RAP opportunity

RAP opportunity at Naval Postgraduate School NPS

Machine Learning of Clues to New Cyberattacks from Honeypots and other Forensic Data

Location

Naval Postgraduate School, Engineering, Applied Sciences and Computer Science

opportunity	location

62.10.03.B5419	Monterey, CA 939435138

Advisers

name	email	phone

Neil Charles Rowe	ncrowe@nps.edu	831.656.2462

Description

Research involves developing ways of detecting new kinds of cyberattacks using honeypots (decoy digital systems), especially those simulating cyber-physical systems. We are collecting network-traffic data using various kinds of deception and are trying to find patterns in it using machine-learning techniques. We are particularly interesed in methods to subvert machine learning with manipulated data ("adversarial machine learning"). Related work focuses on disk-drive forensics.

N. C. Rowe, Identifying forensically uninteresting files in a large corpus. EAI Endorsed Transactions on Security and Safety, Vol. 16, No. 7, article e2, 2016.

N. C. Rowe, Honeypot deception tactics. Chapter 3 in E. Al-Shaer, J. Wei, K. Hamlen, and C. Wang (Eds.), Autonomous Cyber Deception: Reasoning, Adaptive Planning, and Evaluation of HoneyThings, Springer, Chaum, Switzerland, 2018, pp. 35-45.

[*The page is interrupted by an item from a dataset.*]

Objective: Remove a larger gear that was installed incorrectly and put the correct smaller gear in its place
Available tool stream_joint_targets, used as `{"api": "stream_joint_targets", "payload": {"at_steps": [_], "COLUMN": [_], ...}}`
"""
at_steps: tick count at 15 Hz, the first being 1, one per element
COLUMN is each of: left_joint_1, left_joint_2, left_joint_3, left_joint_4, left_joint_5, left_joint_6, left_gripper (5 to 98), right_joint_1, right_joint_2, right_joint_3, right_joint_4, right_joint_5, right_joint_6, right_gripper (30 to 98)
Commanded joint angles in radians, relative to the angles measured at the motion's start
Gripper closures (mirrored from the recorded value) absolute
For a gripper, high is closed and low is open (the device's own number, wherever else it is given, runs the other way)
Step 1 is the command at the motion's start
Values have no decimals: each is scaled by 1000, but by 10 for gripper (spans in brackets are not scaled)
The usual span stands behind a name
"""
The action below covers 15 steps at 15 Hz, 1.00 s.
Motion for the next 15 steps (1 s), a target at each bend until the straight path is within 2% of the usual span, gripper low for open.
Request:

J. S. Dean and N. C. Rowe, Utility of user roles in comparing network flow behaviors. Proc. Intl. Conf. on Computational Science and Computational Intelligence, December 2018, Las Vegas, NV, USA.

key words

Honeypots; Data mining; Intrusion-detection system; Information warfare;

Eligibility

Citizenship: Open to U.S. citizens and permanent residents

Level: Open to Postdoctoral and Senior applicants

Stipend

Base Stipend	Travel Allotment	Supplementation

$67,000.00	$3,000.00
Experience Supplement: Postdoctoral and Senior Associates will receive an appropriately higher stipend based on the number of years of experience past their PhD.